Collected data
BEGIN

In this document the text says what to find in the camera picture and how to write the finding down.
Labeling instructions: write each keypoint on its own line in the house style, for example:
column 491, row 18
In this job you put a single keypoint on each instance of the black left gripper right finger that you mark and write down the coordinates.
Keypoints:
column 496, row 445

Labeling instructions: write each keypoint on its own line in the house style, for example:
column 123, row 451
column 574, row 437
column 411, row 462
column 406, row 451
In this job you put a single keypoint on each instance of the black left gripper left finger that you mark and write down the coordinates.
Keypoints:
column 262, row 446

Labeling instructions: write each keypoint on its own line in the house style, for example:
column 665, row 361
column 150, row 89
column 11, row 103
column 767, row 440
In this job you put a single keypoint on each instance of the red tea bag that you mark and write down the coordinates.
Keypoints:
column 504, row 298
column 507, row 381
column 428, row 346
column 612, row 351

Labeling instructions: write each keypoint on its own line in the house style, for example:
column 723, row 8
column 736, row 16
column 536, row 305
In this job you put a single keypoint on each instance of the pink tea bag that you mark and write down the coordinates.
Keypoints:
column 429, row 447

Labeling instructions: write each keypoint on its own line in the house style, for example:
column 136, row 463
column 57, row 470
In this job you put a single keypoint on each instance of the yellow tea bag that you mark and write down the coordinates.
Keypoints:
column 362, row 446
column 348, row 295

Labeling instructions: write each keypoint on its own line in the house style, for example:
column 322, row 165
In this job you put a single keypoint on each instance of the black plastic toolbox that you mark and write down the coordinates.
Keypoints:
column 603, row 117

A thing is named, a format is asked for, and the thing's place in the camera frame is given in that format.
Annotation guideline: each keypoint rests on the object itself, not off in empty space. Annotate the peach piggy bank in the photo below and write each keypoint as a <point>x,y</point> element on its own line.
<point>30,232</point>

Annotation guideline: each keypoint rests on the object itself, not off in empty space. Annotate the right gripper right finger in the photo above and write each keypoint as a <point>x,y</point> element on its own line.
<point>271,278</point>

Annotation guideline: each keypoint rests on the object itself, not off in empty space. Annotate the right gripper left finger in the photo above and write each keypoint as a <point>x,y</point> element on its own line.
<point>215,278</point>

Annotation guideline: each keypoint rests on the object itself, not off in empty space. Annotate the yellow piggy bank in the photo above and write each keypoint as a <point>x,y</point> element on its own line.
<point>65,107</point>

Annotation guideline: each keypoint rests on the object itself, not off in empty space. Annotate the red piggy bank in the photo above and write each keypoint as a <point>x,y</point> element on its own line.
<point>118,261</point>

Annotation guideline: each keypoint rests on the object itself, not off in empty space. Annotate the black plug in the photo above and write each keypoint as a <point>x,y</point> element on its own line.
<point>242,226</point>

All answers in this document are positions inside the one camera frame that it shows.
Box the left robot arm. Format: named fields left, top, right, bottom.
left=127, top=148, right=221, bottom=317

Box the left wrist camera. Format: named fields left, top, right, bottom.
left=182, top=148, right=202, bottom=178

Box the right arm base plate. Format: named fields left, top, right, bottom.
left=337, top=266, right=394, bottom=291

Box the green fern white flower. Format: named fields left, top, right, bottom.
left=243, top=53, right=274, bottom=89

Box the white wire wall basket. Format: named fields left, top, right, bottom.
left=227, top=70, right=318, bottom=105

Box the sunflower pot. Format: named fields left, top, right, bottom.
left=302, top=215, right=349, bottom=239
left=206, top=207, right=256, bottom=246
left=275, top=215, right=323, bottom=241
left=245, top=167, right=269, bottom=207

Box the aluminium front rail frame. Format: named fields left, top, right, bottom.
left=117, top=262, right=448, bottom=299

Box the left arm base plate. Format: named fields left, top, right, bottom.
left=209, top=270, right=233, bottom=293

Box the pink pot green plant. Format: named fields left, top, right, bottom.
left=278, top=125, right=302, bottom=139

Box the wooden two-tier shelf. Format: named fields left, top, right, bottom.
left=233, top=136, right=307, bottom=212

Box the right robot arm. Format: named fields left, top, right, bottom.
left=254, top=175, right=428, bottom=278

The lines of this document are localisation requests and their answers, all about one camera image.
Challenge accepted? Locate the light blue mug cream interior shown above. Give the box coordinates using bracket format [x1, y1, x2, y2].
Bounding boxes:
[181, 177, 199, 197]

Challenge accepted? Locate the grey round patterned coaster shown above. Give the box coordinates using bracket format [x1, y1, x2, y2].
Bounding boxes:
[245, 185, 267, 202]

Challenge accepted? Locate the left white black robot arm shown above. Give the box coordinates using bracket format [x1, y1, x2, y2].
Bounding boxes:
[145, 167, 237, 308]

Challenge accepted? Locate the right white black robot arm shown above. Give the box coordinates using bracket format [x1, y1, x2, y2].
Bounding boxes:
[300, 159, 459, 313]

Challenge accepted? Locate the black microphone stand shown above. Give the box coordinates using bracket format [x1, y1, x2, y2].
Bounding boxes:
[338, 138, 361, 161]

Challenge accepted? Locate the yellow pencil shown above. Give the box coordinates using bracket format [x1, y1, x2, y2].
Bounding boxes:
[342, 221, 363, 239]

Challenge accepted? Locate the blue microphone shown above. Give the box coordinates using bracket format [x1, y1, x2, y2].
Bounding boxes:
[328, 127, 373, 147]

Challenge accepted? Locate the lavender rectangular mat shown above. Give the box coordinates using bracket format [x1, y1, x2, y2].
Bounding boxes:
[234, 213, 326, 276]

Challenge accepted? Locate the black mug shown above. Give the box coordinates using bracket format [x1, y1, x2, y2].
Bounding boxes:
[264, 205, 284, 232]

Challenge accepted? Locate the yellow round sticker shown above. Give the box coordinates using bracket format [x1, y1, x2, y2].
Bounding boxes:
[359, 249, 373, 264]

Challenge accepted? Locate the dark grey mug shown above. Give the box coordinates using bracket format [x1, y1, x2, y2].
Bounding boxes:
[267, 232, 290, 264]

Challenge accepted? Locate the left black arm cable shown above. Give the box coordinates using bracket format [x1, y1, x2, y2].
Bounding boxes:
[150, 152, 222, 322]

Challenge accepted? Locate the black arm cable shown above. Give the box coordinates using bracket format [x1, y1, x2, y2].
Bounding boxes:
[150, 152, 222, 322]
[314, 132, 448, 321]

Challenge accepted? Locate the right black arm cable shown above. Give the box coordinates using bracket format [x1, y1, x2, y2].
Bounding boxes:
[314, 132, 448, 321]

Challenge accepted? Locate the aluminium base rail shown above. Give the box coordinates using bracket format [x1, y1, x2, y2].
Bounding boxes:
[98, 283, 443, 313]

END

# HOW TO COMPLETE THIS TASK
Write out every entry once more, precisely as it stands.

# ANSWER BOX
In this document the text says what to find in the camera picture and how to write the finding down.
Labeling instructions: write each keypoint on its own line in the house style, for example:
column 491, row 18
In this job you put a single keypoint on each instance of the black left gripper right finger that you mark and write down the coordinates.
Keypoints:
column 496, row 445

Labeling instructions: write each keypoint on its own line in the house style, for example:
column 123, row 451
column 574, row 437
column 411, row 462
column 406, row 451
In this job you put a single keypoint on each instance of the black left gripper left finger that you mark and write down the coordinates.
Keypoints:
column 262, row 446

Labeling instructions: write each keypoint on its own line in the house style, for example:
column 665, row 361
column 150, row 89
column 11, row 103
column 767, row 440
In this job you put a single keypoint on each instance of the red tea bag that you mark and write down the coordinates.
Keypoints:
column 504, row 298
column 507, row 381
column 428, row 346
column 612, row 351

Labeling instructions: write each keypoint on its own line in the house style, for example:
column 723, row 8
column 736, row 16
column 536, row 305
In this job you put a single keypoint on each instance of the pink tea bag that you mark and write down the coordinates.
Keypoints:
column 429, row 447

Labeling instructions: write each keypoint on its own line in the house style, for example:
column 136, row 463
column 57, row 470
In this job you put a single keypoint on each instance of the yellow tea bag that you mark and write down the coordinates.
Keypoints:
column 362, row 446
column 348, row 295

Labeling instructions: write each keypoint on its own line in the house style, for example:
column 322, row 165
In this job you put a single keypoint on each instance of the black plastic toolbox that you mark and write down the coordinates.
Keypoints:
column 603, row 117

A thing is named, a format is asked for, and the thing's place in the camera frame is given in that format.
Annotation guideline: each keypoint rests on the object itself, not off in empty space. Annotate the peach piggy bank in the photo below and write each keypoint as a <point>x,y</point> element on its own line.
<point>30,232</point>

Annotation guideline: each keypoint rests on the object itself, not off in empty space. Annotate the right gripper right finger in the photo above and write each keypoint as a <point>x,y</point> element on its own line.
<point>271,278</point>

Annotation guideline: each keypoint rests on the object itself, not off in empty space. Annotate the right gripper left finger in the photo above and write each keypoint as a <point>x,y</point> element on its own line.
<point>215,278</point>

Annotation guideline: each keypoint rests on the object itself, not off in empty space. Annotate the yellow piggy bank in the photo above and write each keypoint as a <point>x,y</point> element on its own line.
<point>65,107</point>

Annotation guideline: each keypoint rests on the object itself, not off in empty space. Annotate the red piggy bank in the photo above and write each keypoint as a <point>x,y</point> element on its own line.
<point>118,261</point>

Annotation guideline: each keypoint rests on the object itself, not off in empty space. Annotate the black plug in the photo above and write each keypoint as a <point>x,y</point> element on its own line.
<point>242,226</point>

All answers in this document are positions inside the one camera frame that it shows.
Box the left robot arm. Format: named fields left, top, right, bottom.
left=127, top=148, right=221, bottom=317

Box the left wrist camera. Format: named fields left, top, right, bottom.
left=182, top=148, right=202, bottom=178

Box the right arm base plate. Format: named fields left, top, right, bottom.
left=337, top=266, right=394, bottom=291

Box the green fern white flower. Format: named fields left, top, right, bottom.
left=243, top=53, right=274, bottom=89

Box the white wire wall basket. Format: named fields left, top, right, bottom.
left=227, top=70, right=318, bottom=105

Box the sunflower pot. Format: named fields left, top, right, bottom.
left=302, top=215, right=349, bottom=239
left=206, top=207, right=256, bottom=246
left=275, top=215, right=323, bottom=241
left=245, top=167, right=269, bottom=207

Box the aluminium front rail frame. Format: named fields left, top, right, bottom.
left=117, top=262, right=448, bottom=299

Box the left arm base plate. Format: named fields left, top, right, bottom.
left=209, top=270, right=233, bottom=293

Box the pink pot green plant. Format: named fields left, top, right, bottom.
left=278, top=125, right=302, bottom=139

Box the wooden two-tier shelf. Format: named fields left, top, right, bottom.
left=233, top=136, right=307, bottom=212

Box the right robot arm. Format: named fields left, top, right, bottom.
left=254, top=175, right=428, bottom=278

The lines of this document are localisation requests and their answers, all about one camera image.
Challenge accepted? Locate the light blue mug cream interior shown above. Give the box coordinates using bracket format [x1, y1, x2, y2].
Bounding boxes:
[181, 177, 199, 197]

Challenge accepted? Locate the grey round patterned coaster shown above. Give the box coordinates using bracket format [x1, y1, x2, y2].
Bounding boxes:
[245, 185, 267, 202]

Challenge accepted? Locate the left white black robot arm shown above. Give the box coordinates using bracket format [x1, y1, x2, y2].
Bounding boxes:
[145, 167, 237, 308]

Challenge accepted? Locate the right white black robot arm shown above. Give the box coordinates using bracket format [x1, y1, x2, y2].
Bounding boxes:
[300, 159, 459, 313]

Challenge accepted? Locate the black microphone stand shown above. Give the box coordinates using bracket format [x1, y1, x2, y2].
Bounding boxes:
[338, 138, 361, 161]

Challenge accepted? Locate the yellow pencil shown above. Give the box coordinates using bracket format [x1, y1, x2, y2].
Bounding boxes:
[342, 221, 363, 239]

Challenge accepted? Locate the blue microphone shown above. Give the box coordinates using bracket format [x1, y1, x2, y2].
Bounding boxes:
[328, 127, 373, 147]

Challenge accepted? Locate the lavender rectangular mat shown above. Give the box coordinates using bracket format [x1, y1, x2, y2].
Bounding boxes:
[234, 213, 326, 276]

Challenge accepted? Locate the black mug shown above. Give the box coordinates using bracket format [x1, y1, x2, y2].
Bounding boxes:
[264, 205, 284, 232]

Challenge accepted? Locate the yellow round sticker shown above. Give the box coordinates using bracket format [x1, y1, x2, y2].
Bounding boxes:
[359, 249, 373, 264]

Challenge accepted? Locate the dark grey mug shown above. Give the box coordinates using bracket format [x1, y1, x2, y2].
Bounding boxes:
[267, 232, 290, 264]

Challenge accepted? Locate the left black arm cable shown above. Give the box coordinates using bracket format [x1, y1, x2, y2].
Bounding boxes:
[150, 152, 222, 322]

Challenge accepted? Locate the black arm cable shown above. Give the box coordinates using bracket format [x1, y1, x2, y2].
Bounding boxes:
[150, 152, 222, 322]
[314, 132, 448, 321]

Challenge accepted? Locate the right black arm cable shown above. Give the box coordinates using bracket format [x1, y1, x2, y2].
Bounding boxes:
[314, 132, 448, 321]

Challenge accepted? Locate the aluminium base rail shown above. Give the box coordinates using bracket format [x1, y1, x2, y2].
Bounding boxes:
[98, 283, 443, 313]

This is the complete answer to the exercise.